TASK DETAILS: Take the entries below and reproduce them word for word.

+++ MATERIALS PROVIDED

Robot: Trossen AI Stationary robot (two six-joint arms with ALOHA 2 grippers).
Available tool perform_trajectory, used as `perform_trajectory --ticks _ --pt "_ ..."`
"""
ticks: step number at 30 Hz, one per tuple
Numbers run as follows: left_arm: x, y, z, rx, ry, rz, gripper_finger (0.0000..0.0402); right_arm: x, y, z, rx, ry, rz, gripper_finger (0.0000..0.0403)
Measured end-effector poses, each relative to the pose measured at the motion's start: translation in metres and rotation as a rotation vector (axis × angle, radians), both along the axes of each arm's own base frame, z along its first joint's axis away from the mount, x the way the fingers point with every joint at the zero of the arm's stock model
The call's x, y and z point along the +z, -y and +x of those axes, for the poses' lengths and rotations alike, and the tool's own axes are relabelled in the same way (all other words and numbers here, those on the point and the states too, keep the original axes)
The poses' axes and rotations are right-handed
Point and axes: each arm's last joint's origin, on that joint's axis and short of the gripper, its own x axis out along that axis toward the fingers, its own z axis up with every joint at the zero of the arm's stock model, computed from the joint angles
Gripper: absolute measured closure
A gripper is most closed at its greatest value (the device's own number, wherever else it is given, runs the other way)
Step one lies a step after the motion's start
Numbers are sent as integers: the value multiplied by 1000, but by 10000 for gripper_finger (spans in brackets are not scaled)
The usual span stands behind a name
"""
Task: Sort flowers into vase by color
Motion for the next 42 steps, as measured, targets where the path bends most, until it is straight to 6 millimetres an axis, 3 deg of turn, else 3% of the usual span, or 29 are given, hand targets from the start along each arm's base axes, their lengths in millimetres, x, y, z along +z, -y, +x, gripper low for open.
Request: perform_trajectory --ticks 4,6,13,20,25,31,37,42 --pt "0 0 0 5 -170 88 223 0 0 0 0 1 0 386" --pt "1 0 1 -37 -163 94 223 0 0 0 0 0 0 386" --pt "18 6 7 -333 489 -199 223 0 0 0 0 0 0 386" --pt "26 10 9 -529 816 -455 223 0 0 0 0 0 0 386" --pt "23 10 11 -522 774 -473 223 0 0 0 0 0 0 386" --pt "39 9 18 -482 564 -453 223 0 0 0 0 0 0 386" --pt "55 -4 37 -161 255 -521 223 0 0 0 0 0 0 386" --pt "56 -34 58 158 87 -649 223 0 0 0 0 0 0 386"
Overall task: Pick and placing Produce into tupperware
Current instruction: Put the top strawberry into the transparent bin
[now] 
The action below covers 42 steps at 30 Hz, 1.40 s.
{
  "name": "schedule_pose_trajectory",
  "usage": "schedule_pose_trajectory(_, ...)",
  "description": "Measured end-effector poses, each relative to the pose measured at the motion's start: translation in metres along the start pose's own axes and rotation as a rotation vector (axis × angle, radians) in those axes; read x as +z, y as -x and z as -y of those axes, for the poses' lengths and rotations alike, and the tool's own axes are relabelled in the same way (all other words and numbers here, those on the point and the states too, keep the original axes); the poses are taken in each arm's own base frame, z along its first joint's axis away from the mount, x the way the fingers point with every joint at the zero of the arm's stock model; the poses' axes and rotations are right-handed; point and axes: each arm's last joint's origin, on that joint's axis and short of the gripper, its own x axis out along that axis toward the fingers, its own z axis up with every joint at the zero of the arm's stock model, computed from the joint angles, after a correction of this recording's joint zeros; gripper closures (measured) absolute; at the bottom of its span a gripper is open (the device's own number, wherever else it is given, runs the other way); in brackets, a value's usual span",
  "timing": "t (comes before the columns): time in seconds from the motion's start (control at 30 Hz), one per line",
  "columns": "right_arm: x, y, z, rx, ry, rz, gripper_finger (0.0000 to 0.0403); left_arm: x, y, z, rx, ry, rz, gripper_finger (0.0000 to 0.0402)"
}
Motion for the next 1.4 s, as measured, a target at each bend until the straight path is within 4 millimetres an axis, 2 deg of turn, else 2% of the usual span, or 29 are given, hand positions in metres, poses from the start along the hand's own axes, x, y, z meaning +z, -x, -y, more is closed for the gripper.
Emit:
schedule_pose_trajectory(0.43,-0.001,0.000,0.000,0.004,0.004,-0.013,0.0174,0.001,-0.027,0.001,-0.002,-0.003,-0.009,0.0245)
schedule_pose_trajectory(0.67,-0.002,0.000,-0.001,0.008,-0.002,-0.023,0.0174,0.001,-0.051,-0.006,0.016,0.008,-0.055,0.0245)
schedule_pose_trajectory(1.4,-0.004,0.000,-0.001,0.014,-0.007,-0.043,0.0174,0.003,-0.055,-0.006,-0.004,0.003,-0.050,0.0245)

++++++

EXERCISE OUTPUT:
Robot: Trossen AI Stationary robot (two six-joint arms with ALOHA 2 grippers).
Available tool perform_trajectory, used as `perform_trajectory --ticks _ --pt "_ ..."`
"""
ticks: step number at 30 Hz, one per tuple
Numbers run as follows: left_arm: x, y, z, rx, ry, rz, gripper_finger (0.0000..0.0402); right_arm: x, y, z, rx, ry, rz, gripper_finger (0.0000..0.0403)
Measured end-effector poses, each relative to the pose measured at the motion's start: translation in metres and rotation as a rotation vector (axis × angle, radians), both along the axes of each arm's own base frame, z along its first joint's axis away from the mount, x the way the fingers point with every joint at the zero of the arm's stock model
The call's x, y and z point along the +z, -y and +x of those axes, for the poses' lengths and rotations alike, and the tool's own axes are relabelled in the same way (all other words and numbers here, those on the point and the states too, keep the original axes)
The poses' axes and rotations are right-handed
Point and axes: each arm's last joint's origin, on that joint's axis and short of the gripper, its own x axis out along that axis toward the fingers, its own z axis up with every joint at the zero of the arm's stock model, computed from the joint angles
Gripper: absolute measured closure
A gripper is most closed at its greatest value (the device's own number, wherever else it is given, runs the other way)
Step one lies a step after the motion's start
Numbers are sent as integers: the value multiplied by 1000, but by 10000 for gripper_finger (spans in brackets are not scaled)
The usual span stands behind a name
"""
Task: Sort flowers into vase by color
Motion for the next 42 steps, as measured, targets where the path bends most, until it is straight to 6 millimetres an axis, 3 deg of turn, else 3% of the usual span, or 29 are given, hand targets from the start along each arm's base axes, their lengths in millimetres, x, y, z along +z, -y, +x, gripper low for open.
Request: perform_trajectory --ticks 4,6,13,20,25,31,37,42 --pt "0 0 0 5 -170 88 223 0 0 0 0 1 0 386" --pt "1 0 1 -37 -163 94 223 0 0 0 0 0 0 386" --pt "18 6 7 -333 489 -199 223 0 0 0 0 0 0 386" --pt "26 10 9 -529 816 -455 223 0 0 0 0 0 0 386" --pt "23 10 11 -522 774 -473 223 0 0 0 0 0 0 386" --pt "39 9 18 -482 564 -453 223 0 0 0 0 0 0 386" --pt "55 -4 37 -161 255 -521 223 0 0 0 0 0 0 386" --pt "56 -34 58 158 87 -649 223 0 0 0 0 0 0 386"
Overall task: Pick and placing Produce into tupperware
Current instruction: Put the top strawberry into the transparent bin
[now] 
The action below covers 42 steps at 30 Hz, 1.40 s.
{
  "name": "schedule_pose_trajectory",
  "usage": "schedule_pose_trajectory(_, ...)",
  "description": "Measured end-effector poses, each relative to the pose measured at the motion's start: translation in metres along the start pose's own axes and rotation as a rotation vector (axis × angle, radians) in those axes; read x as +z, y as -x and z as -y of those axes, for the poses' lengths and rotations alike, and the tool's own axes are relabelled in the same way (all other words and numbers here, those on the point and the states too, keep the original axes); the poses are taken in each arm's own base frame, z along its first joint's axis away from the mount, x the way the fingers point with every joint at the zero of the arm's stock model; the poses' axes and rotations are right-handed; point and axes: each arm's last joint's origin, on that joint's axis and short of the gripper, its own x axis out along that axis toward the fingers, its own z axis up with every joint at the zero of the arm's stock model, computed from the joint angles, after a correction of this recording's joint zeros; gripper closures (measured) absolute; at the bottom of its span a gripper is open (the device's own number, wherever else it is given, runs the other way); in brackets, a value's usual span",
  "timing": "t (comes before the columns): time in seconds from the motion's start (control at 30 Hz), one per line",
  "columns": "right_arm: x, y, z, rx, ry, rz, gripper_finger (0.0000 to 0.0403); left_arm: x, y, z, rx, ry, rz, gripper_finger (0.0000 to 0.0402)"
}
Motion for the next 1.4 s, as measured, a target at each bend until the straight path is within 4 millimetres an axis, 2 deg of turn, else 2% of the usual span, or 29 are given, hand positions in metres, poses from the start along the hand's own axes, x, y, z meaning +z, -x, -y, more is closed for the gripper.
Emit:
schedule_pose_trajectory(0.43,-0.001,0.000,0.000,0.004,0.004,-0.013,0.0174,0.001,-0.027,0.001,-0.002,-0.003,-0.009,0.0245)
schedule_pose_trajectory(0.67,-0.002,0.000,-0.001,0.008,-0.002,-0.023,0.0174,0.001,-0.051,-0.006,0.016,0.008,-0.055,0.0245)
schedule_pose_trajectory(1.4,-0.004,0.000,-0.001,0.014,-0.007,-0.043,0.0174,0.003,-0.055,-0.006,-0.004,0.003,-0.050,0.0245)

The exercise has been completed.